Your assignment:
Exactly as they appear below, repeat the lines from the one with "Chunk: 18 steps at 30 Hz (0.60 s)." through the one with "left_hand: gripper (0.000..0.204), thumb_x", and no others.

Material for this exercise:

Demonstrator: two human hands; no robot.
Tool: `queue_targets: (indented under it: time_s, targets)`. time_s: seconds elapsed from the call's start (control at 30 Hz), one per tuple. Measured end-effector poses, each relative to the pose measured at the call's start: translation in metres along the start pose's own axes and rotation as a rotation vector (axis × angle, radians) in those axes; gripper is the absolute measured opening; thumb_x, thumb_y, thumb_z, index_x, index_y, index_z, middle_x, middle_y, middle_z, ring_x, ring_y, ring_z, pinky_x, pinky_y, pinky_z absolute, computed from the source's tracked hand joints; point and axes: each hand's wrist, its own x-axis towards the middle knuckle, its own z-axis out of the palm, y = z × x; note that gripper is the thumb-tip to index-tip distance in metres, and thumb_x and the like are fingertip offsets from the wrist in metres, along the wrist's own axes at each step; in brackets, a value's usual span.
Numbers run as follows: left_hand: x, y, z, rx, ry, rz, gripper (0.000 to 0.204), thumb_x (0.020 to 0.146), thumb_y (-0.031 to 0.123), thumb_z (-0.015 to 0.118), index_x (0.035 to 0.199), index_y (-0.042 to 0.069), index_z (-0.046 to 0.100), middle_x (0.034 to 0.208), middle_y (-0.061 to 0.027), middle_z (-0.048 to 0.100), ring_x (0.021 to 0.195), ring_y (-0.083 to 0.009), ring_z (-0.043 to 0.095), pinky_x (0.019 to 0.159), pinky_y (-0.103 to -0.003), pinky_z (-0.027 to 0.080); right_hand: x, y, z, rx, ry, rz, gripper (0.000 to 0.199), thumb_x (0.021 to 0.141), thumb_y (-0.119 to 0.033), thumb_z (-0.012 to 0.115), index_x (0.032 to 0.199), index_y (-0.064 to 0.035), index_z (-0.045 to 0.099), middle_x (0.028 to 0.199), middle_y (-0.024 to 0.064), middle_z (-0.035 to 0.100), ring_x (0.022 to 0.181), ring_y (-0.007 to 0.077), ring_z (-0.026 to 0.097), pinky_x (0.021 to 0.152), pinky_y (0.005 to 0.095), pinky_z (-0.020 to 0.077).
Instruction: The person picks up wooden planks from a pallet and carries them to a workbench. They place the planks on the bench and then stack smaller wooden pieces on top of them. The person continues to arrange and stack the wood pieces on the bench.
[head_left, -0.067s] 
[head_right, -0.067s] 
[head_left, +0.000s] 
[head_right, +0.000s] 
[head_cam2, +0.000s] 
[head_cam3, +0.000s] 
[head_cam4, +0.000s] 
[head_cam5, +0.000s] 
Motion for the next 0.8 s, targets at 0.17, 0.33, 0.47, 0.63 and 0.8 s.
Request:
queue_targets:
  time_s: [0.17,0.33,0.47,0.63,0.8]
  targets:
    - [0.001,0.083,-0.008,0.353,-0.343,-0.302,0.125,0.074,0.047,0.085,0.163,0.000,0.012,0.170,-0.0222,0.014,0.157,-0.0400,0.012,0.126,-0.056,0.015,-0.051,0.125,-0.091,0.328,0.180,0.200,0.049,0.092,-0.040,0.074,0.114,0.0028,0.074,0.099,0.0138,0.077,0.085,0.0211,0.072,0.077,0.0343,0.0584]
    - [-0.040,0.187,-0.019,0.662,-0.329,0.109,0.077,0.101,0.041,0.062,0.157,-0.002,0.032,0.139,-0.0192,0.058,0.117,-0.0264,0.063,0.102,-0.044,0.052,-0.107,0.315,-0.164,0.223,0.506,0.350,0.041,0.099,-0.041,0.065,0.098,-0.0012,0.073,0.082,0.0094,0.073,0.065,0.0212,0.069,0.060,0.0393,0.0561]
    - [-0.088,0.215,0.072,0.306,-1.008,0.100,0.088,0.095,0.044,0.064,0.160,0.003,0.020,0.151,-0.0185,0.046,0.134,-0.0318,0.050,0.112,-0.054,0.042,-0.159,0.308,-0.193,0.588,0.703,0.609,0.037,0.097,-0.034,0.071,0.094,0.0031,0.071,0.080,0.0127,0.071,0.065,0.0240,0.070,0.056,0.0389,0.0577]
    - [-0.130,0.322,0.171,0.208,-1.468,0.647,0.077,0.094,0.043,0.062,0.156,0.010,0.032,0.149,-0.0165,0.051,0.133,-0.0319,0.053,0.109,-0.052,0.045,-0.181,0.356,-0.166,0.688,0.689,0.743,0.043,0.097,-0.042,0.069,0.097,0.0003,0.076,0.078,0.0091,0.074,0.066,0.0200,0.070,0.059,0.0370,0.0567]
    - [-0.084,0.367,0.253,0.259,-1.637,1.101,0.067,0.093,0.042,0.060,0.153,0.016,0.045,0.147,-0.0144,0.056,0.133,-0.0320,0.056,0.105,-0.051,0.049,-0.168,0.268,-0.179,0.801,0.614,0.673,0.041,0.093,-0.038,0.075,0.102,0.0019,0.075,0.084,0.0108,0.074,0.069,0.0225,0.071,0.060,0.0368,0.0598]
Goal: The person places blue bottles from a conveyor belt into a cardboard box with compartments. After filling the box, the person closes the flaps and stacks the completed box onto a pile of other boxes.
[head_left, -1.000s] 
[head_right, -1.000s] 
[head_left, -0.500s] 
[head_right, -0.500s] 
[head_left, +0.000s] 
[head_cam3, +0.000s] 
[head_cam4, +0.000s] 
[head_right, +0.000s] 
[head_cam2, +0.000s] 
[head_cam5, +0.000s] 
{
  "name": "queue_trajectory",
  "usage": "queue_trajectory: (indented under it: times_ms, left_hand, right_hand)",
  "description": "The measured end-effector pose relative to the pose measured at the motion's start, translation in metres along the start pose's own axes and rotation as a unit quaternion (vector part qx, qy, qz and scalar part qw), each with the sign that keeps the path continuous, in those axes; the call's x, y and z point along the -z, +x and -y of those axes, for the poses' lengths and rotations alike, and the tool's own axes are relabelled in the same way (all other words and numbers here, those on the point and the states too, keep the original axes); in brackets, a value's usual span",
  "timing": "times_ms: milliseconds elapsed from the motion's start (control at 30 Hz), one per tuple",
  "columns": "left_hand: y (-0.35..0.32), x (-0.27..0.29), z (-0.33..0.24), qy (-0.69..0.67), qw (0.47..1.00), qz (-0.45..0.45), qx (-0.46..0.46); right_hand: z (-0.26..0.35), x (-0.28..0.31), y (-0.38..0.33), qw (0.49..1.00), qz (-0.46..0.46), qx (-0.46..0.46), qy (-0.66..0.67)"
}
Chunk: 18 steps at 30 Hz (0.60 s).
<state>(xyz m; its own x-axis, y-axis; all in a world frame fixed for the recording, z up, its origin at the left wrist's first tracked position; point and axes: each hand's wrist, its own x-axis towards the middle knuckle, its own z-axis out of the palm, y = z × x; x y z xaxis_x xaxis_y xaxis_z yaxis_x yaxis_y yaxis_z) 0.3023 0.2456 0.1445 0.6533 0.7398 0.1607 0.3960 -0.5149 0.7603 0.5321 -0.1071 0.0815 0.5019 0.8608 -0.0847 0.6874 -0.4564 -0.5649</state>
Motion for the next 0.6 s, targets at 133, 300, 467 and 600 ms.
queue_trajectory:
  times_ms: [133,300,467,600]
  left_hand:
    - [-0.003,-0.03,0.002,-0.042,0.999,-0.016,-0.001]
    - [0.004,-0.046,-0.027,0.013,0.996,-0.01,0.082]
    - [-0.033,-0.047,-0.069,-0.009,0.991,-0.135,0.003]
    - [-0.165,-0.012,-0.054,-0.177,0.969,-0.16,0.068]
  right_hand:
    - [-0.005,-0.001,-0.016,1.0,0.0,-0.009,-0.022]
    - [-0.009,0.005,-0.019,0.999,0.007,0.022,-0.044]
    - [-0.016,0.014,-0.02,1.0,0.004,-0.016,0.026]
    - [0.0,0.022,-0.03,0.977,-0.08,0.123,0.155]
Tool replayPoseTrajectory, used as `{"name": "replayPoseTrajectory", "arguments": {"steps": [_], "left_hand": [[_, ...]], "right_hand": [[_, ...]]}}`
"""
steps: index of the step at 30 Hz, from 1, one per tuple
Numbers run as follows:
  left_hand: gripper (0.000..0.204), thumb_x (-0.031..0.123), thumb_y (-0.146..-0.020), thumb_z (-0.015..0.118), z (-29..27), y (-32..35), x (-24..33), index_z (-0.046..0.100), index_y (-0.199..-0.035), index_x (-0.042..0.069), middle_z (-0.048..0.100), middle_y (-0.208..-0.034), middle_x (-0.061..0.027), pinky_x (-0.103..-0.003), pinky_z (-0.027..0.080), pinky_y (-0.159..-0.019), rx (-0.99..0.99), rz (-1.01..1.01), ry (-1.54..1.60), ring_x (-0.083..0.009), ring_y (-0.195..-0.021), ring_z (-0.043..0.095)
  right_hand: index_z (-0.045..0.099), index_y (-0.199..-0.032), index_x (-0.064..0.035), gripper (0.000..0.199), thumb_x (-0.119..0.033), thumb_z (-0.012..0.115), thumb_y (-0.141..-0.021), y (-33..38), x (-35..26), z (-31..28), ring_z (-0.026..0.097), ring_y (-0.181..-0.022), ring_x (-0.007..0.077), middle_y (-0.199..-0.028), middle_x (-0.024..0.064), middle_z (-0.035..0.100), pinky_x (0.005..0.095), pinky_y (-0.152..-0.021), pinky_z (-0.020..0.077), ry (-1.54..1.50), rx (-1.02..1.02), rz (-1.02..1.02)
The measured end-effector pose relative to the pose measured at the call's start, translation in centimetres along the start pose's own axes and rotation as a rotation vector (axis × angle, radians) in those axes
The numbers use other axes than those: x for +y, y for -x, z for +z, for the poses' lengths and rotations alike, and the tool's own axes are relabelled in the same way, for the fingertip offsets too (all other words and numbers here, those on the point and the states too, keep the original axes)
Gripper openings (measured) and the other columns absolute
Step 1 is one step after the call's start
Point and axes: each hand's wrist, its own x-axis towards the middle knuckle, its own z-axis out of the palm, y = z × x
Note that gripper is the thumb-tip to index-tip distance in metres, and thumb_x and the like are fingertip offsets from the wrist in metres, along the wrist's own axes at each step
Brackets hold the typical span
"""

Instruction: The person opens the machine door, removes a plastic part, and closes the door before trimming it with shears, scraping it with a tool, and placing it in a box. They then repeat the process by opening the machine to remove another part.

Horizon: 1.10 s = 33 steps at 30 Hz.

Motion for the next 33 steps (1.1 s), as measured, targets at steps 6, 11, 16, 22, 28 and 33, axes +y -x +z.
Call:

Answer for this exercise:
Chunk: 18 steps at 30 Hz (0.60 s).
<state>(xyz m; its own x-axis, y-axis; all in a world frame fixed for the recording, z up, its origin at the left wrist's first tracked position; point and axes: each hand's wrist, its own x-axis towards the middle knuckle, its own z-axis out of the palm, y = z × x; x y z xaxis_x xaxis_y xaxis_z yaxis_x yaxis_y yaxis_z) 0.3023 0.2456 0.1445 0.6533 0.7398 0.1607 0.3960 -0.5149 0.7603 0.5321 -0.1071 0.0815 0.5019 0.8608 -0.0847 0.6874 -0.4564 -0.5649</state>
Motion for the next 0.6 s, targets at 133, 300, 467 and 600 ms.
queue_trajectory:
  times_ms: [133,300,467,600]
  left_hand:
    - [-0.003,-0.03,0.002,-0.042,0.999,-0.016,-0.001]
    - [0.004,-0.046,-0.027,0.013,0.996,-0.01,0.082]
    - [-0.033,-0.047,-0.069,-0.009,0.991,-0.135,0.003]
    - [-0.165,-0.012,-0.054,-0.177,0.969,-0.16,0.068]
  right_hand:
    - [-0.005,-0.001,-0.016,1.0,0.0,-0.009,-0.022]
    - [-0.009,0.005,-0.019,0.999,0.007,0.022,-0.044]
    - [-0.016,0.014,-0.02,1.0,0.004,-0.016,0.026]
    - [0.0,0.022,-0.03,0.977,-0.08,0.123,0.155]
Tool replayPoseTrajectory, used as `{"name": "replayPoseTrajectory", "arguments": {"steps": [_], "left_hand": [[_, ...]], "right_hand": [[_, ...]]}}`
"""
steps: index of the step at 30 Hz, from 1, one per tuple
Numbers run as follows:
  left_hand: gripper (0.000..0.204), thumb_x (-0.031..0.123), thumb_y (-0.146..-0.020), thumb_z (-0.015..0.118), z (-29..27), y (-32..35), x (-24..33), index_z (-0.046..0.100), index_y (-0.199..-0.035), index_x (-0.042..0.069), middle_z (-0.048..0.100), middle_y (-0.208..-0.034), middle_x (-0.061..0.027), pinky_x (-0.103..-0.003), pinky_z (-0.027..0.080), pinky_y (-0.159..-0.019), rx (-0.99..0.99), rz (-1.01..1.01), ry (-1.54..1.60), ring_x (-0.083..0.009), ring_y (-0.195..-0.021), ring_z (-0.043..0.095)

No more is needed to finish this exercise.